*ASSIGNMENT*:
I'd like an exact copy of every line from the start of the entries below through the line containing "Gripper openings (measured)", please.
━━━ MATERIAL FOR THIS TASK
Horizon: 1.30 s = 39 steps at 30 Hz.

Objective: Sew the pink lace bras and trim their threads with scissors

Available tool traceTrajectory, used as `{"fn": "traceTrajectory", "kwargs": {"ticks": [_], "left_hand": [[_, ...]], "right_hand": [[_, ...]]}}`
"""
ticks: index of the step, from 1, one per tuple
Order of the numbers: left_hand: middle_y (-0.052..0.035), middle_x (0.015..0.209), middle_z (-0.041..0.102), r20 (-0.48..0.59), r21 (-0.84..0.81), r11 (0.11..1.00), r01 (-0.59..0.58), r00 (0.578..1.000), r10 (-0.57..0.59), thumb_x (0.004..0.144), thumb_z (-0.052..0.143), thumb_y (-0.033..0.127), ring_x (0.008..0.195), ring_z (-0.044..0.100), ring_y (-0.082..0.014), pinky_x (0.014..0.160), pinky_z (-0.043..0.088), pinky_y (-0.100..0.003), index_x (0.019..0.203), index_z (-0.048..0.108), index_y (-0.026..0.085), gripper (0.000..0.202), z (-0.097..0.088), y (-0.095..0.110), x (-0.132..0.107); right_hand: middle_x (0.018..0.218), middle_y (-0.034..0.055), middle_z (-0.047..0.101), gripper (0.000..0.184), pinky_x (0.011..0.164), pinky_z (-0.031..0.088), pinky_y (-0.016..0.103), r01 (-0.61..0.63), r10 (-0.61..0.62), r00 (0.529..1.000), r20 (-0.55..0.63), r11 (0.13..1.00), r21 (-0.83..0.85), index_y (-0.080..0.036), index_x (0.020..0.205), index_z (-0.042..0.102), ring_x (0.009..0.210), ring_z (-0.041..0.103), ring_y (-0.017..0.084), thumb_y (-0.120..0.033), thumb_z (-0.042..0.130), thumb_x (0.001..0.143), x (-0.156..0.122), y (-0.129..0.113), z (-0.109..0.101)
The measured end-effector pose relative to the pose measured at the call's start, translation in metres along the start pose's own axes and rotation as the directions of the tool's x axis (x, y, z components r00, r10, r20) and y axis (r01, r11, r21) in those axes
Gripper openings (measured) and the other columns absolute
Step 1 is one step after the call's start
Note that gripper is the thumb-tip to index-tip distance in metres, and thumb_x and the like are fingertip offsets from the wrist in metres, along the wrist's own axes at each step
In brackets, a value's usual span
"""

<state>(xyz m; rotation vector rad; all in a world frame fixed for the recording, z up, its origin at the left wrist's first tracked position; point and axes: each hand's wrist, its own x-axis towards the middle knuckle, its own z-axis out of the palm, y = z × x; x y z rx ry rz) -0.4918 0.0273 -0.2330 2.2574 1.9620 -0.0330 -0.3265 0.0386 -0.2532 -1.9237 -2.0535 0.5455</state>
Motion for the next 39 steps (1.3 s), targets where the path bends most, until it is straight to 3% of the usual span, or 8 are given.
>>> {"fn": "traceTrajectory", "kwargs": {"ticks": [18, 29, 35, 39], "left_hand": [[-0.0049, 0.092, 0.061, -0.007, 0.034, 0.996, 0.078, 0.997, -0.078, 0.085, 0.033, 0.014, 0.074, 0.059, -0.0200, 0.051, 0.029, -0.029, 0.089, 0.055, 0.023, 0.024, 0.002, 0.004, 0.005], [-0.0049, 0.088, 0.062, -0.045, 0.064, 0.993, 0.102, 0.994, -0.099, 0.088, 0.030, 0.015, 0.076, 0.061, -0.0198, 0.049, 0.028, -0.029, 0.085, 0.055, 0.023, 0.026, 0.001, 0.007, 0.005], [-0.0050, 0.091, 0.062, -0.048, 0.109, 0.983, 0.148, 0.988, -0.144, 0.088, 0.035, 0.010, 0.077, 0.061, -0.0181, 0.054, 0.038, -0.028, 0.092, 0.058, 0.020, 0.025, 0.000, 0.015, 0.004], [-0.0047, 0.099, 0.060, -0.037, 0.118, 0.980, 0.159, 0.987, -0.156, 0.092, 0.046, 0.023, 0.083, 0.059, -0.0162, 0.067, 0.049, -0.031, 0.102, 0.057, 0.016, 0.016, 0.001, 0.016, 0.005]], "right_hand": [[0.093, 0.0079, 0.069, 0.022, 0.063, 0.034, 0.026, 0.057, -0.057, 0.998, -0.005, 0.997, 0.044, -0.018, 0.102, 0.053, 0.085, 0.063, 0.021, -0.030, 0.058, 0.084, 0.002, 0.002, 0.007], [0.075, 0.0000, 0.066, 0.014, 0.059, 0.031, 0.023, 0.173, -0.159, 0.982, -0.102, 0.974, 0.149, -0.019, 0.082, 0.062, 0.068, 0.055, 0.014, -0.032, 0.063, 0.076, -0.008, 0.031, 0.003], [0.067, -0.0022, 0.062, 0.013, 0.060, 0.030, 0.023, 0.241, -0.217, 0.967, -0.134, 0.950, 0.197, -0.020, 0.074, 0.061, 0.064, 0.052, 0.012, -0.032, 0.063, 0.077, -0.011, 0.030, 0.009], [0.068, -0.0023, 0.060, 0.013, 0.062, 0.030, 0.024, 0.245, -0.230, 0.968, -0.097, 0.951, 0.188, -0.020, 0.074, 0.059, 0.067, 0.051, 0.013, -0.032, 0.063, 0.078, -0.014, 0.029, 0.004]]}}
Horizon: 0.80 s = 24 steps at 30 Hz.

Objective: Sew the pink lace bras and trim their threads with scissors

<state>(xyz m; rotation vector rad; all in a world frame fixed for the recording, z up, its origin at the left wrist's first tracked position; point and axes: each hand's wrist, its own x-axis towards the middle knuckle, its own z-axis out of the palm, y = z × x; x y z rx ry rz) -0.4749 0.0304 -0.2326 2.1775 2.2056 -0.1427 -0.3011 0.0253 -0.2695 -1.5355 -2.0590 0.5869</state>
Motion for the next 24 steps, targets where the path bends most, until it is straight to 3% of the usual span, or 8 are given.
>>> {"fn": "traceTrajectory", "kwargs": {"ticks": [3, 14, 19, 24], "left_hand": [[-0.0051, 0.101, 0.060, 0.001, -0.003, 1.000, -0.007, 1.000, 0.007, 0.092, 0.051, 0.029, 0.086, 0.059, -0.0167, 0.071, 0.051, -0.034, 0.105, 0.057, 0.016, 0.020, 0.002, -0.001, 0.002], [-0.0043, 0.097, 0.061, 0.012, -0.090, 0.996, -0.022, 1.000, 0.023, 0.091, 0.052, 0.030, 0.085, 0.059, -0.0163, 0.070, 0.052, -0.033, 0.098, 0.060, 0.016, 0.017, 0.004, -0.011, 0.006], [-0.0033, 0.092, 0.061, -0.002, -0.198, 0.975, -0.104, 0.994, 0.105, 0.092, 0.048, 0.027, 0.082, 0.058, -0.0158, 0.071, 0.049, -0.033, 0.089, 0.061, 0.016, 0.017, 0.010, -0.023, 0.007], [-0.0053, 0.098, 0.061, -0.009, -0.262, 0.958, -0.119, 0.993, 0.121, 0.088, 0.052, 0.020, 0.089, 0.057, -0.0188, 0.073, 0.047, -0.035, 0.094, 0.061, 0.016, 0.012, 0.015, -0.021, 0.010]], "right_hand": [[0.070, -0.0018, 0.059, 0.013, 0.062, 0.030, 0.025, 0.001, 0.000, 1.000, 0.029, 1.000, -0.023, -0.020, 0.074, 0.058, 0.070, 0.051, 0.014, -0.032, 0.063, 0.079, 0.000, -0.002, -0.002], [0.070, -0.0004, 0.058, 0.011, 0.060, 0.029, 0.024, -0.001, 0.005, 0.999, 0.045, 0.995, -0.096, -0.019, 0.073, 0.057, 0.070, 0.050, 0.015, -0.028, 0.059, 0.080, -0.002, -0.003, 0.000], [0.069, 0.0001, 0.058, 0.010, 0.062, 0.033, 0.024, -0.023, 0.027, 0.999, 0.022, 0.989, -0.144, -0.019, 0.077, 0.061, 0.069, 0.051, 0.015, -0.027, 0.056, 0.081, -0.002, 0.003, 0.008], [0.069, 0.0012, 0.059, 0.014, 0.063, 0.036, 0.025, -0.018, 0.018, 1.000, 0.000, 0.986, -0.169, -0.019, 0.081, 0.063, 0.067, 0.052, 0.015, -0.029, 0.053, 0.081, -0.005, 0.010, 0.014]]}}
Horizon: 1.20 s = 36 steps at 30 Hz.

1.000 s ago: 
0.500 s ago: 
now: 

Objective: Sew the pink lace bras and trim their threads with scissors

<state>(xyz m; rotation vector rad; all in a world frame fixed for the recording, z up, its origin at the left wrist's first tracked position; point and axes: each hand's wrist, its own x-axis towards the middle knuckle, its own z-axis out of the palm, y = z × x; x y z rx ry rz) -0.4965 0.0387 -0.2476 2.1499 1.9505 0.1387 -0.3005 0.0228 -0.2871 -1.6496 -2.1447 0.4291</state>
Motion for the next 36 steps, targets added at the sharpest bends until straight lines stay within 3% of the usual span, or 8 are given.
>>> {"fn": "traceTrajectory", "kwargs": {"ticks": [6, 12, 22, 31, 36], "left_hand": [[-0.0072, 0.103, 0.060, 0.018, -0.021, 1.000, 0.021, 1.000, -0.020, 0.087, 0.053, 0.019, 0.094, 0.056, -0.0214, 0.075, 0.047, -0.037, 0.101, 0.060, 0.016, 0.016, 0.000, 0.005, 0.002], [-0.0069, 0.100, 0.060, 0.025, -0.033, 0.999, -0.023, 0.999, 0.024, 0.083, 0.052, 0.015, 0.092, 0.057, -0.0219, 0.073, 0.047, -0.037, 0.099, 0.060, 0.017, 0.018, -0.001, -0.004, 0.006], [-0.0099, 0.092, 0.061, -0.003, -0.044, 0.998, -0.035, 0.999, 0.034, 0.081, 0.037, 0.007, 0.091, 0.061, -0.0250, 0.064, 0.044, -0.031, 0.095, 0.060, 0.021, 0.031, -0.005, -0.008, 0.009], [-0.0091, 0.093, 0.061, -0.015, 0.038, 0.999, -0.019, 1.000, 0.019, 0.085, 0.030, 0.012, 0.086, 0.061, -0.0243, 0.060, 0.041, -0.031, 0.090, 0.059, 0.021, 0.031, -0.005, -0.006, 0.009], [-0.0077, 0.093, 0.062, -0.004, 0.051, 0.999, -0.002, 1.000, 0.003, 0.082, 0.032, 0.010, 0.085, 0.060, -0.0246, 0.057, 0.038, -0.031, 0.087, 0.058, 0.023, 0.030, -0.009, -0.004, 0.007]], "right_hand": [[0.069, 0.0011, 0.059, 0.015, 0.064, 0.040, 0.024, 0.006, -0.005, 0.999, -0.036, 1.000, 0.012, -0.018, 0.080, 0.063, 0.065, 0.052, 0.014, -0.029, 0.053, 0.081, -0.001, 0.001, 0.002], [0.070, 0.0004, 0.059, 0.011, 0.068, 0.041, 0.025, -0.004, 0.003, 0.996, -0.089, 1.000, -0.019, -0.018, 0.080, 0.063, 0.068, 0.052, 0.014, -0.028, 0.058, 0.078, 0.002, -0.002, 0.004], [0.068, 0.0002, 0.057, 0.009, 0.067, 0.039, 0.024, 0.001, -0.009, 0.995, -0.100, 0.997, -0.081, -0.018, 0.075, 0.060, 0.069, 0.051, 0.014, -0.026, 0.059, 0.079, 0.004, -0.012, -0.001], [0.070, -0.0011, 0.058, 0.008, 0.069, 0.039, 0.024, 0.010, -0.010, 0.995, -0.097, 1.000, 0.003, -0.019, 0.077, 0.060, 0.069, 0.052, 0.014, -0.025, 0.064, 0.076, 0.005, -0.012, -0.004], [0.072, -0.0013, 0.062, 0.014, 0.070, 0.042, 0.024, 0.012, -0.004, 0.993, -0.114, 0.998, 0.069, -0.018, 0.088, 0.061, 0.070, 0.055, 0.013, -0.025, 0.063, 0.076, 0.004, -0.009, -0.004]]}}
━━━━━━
*COMPLETED EXERCISE*:
Horizon: 1.30 s = 39 steps at 30 Hz.

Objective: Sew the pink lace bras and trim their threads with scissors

Available tool traceTrajectory, used as `{"fn": "traceTrajectory", "kwargs": {"ticks": [_], "left_hand": [[_, ...]], "right_hand": [[_, ...]]}}`
"""
ticks: index of the step, from 1, one per tuple
Order of the numbers: left_hand: middle_y (-0.052..0.035), middle_x (0.015..0.209), middle_z (-0.041..0.102), r20 (-0.48..0.59), r21 (-0.84..0.81), r11 (0.11..1.00), r01 (-0.59..0.58), r00 (0.578..1.000), r10 (-0.57..0.59), thumb_x (0.004..0.144), thumb_z (-0.052..0.143), thumb_y (-0.033..0.127), ring_x (0.008..0.195), ring_z (-0.044..0.100), ring_y (-0.082..0.014), pinky_x (0.014..0.160), pinky_z (-0.043..0.088), pinky_y (-0.100..0.003), index_x (0.019..0.203), index_z (-0.048..0.108), index_y (-0.026..0.085), gripper (0.000..0.202), z (-0.097..0.088), y (-0.095..0.110), x (-0.132..0.107); right_hand: middle_x (0.018..0.218), middle_y (-0.034..0.055), middle_z (-0.047..0.101), gripper (0.000..0.184), pinky_x (0.011..0.164), pinky_z (-0.031..0.088), pinky_y (-0.016..0.103), r01 (-0.61..0.63), r10 (-0.61..0.62), r00 (0.529..1.000), r20 (-0.55..0.63), r11 (0.13..1.00), r21 (-0.83..0.85), index_y (-0.080..0.036), index_x (0.020..0.205), index_z (-0.042..0.102), ring_x (0.009..0.210), ring_z (-0.041..0.103), ring_y (-0.017..0.084), thumb_y (-0.120..0.033), thumb_z (-0.042..0.130), thumb_x (0.001..0.143), x (-0.156..0.122), y (-0.129..0.113), z (-0.109..0.101)
The measured end-effector pose relative to the pose measured at the call's start, translation in metres along the start pose's own axes and rotation as the directions of the tool's x axis (x, y, z components r00, r10, r20) and y axis (r01, r11, r21) in those axes
Gripper openings (measured) and the other columns absolute

Nothing else remains for this exercise.